The House Ethics Committee on Tuesday said Rep. Don Young (R-Alaska) did not violate any ethics rules, overturning a recommendation by the Office of Congressional Ethics (OCE).
“I am pleased that the Ethics Committee confirmed what I have maintained all along—I did nothing to violate House rules,” Young said in a statement released after the decision.
But the congressional panel determined Young had acted within the rules when he accepted the contributions from separate companies owned by “Gary Chouest, his wife, and his five children.” It determined the various contributions did not represent a single donation made above the contribution limit.
At the same time, the committee said the identical ownership of the companies “challenges the principles of the contributions limits” established in 1996 regulations.
It said the wording of those regulations would be revised to clarify the issue.
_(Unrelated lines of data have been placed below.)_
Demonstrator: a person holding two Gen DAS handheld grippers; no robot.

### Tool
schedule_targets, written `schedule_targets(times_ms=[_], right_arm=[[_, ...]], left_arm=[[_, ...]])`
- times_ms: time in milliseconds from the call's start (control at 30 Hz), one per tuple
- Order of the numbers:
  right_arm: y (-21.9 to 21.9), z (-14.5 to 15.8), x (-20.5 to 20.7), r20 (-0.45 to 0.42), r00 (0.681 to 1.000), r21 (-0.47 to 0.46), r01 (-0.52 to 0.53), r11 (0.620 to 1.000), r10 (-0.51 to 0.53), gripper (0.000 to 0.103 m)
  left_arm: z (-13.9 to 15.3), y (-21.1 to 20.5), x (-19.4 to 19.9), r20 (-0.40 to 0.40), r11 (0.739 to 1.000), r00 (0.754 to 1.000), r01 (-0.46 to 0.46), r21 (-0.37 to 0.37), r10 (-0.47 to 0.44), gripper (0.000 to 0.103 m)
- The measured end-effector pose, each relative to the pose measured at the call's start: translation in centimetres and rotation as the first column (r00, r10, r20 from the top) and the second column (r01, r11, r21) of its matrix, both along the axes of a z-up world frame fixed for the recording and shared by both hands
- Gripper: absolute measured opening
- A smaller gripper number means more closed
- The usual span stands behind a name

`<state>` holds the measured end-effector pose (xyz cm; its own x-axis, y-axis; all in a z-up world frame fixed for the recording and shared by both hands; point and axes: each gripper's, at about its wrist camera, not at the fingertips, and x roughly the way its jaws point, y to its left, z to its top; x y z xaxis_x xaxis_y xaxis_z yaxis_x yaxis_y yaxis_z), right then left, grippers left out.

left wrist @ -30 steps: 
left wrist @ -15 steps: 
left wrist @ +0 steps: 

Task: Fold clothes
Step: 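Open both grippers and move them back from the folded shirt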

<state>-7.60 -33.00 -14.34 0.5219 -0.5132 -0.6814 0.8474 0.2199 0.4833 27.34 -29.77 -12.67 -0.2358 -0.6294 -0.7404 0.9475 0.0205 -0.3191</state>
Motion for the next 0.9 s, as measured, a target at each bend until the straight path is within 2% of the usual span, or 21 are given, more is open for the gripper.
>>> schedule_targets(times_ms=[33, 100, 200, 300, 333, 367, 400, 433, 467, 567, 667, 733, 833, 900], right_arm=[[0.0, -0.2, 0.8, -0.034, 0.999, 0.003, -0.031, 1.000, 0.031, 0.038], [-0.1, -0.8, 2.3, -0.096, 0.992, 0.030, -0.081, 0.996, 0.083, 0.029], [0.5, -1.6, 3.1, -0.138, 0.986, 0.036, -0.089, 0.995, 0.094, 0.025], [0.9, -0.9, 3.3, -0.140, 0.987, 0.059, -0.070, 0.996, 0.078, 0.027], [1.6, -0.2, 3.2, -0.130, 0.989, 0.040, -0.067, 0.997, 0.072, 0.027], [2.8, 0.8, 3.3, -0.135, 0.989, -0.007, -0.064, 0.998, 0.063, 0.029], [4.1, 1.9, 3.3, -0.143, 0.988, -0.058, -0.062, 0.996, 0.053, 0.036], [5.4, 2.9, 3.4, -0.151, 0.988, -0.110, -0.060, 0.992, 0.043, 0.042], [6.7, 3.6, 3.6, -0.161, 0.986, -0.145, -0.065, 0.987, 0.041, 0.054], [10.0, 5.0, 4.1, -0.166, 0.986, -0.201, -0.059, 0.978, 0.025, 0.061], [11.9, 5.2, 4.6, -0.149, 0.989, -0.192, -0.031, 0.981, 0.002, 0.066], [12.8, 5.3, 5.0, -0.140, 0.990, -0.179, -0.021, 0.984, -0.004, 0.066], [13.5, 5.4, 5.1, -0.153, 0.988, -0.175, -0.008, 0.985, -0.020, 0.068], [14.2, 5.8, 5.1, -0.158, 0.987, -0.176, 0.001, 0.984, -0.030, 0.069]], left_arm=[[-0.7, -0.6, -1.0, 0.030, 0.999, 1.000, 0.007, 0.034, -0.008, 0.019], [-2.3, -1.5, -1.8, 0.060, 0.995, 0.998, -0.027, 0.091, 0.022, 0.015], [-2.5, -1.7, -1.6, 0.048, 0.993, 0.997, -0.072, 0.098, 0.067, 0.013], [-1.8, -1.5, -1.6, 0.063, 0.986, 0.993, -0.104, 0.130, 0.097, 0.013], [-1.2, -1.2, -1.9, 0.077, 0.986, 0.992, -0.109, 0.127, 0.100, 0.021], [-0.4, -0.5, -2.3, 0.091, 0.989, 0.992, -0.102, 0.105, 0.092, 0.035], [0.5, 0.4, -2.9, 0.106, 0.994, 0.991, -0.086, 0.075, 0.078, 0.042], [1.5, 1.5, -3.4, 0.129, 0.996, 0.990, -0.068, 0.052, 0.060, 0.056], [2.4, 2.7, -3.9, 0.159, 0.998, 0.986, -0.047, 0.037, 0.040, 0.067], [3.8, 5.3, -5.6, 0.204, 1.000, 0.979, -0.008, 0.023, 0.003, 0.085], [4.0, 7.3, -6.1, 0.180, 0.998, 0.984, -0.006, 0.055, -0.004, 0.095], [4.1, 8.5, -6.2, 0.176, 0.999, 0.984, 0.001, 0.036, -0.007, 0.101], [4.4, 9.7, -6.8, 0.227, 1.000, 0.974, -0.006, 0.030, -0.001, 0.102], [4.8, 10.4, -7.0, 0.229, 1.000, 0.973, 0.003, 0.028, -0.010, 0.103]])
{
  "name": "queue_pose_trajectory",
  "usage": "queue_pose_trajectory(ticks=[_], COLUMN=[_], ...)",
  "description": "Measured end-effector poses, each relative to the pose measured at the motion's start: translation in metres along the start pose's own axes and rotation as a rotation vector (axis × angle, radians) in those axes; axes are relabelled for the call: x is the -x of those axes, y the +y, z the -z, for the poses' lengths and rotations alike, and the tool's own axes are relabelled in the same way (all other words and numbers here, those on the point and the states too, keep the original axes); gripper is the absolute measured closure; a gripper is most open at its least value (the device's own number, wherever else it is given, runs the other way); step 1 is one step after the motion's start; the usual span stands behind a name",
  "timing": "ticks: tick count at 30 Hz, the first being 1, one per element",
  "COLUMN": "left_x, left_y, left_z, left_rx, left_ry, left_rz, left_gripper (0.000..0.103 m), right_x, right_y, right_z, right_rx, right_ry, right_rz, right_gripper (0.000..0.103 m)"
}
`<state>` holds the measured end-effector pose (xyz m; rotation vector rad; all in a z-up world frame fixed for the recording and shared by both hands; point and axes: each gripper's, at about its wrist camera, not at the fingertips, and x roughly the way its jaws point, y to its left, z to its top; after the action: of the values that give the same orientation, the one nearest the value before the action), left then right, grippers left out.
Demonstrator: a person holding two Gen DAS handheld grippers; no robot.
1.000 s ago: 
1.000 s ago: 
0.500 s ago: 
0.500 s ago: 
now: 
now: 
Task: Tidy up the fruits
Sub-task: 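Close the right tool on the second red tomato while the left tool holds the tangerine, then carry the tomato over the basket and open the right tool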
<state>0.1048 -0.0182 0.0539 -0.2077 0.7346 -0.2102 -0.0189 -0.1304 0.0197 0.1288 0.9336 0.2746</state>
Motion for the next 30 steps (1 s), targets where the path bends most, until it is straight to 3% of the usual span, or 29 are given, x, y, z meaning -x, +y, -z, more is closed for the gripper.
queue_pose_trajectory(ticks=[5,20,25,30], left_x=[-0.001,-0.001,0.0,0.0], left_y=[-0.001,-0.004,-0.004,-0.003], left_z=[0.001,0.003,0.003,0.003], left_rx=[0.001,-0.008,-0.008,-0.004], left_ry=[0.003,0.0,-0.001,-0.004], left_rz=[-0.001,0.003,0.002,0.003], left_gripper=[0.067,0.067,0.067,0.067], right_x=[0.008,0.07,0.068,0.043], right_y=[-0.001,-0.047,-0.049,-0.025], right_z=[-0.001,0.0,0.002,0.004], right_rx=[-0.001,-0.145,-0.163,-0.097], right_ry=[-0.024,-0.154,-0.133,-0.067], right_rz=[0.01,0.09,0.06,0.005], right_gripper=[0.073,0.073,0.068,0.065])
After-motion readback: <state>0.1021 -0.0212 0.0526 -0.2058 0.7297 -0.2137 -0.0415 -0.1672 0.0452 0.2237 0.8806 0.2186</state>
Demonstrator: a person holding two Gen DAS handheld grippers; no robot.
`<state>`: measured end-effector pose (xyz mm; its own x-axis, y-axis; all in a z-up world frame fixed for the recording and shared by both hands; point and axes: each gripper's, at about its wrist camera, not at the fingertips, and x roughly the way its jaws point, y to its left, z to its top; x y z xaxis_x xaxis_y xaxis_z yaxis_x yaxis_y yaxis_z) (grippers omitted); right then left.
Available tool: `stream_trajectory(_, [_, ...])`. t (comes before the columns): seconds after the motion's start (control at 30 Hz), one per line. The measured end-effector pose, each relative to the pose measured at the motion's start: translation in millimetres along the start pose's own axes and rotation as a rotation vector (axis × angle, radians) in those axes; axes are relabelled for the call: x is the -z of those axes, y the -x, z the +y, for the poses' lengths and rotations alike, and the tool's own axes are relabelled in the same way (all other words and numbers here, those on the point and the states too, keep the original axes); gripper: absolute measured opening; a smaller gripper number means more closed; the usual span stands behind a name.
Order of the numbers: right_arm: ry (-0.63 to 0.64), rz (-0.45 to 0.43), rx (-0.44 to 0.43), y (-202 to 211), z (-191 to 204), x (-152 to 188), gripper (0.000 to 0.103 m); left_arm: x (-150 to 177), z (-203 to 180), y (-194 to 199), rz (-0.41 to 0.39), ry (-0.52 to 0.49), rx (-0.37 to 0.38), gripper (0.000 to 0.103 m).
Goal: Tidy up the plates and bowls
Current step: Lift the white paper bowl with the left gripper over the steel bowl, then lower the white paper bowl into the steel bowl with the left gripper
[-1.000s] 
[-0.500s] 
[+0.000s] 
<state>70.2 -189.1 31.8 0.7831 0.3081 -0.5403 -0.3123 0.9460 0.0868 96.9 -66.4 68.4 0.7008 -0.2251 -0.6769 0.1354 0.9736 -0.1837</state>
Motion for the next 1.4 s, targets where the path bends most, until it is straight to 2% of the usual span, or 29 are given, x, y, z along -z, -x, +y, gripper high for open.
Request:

The new wording takes effect Jan. 1, 2012 and applies to legal expense funds currently in existence as well as ones in the future.
“To that end, the committee has simultaneously adopted revised LEF Regulations that, among other changes and clarifications, attributes contributions by certain types of entities, such as LLCs, to the owners of those entities,” the Ethics Committee announcement said.
The changes clarify legal expense fund (LEF) rules for certain types of limited liability companies.
The Ethics Committee review and decision comes after Young was investigated by the Department of Justice for allegedly accepting money from the oil industry in exchange for political favors. Young has maintained his innocence in that investigation.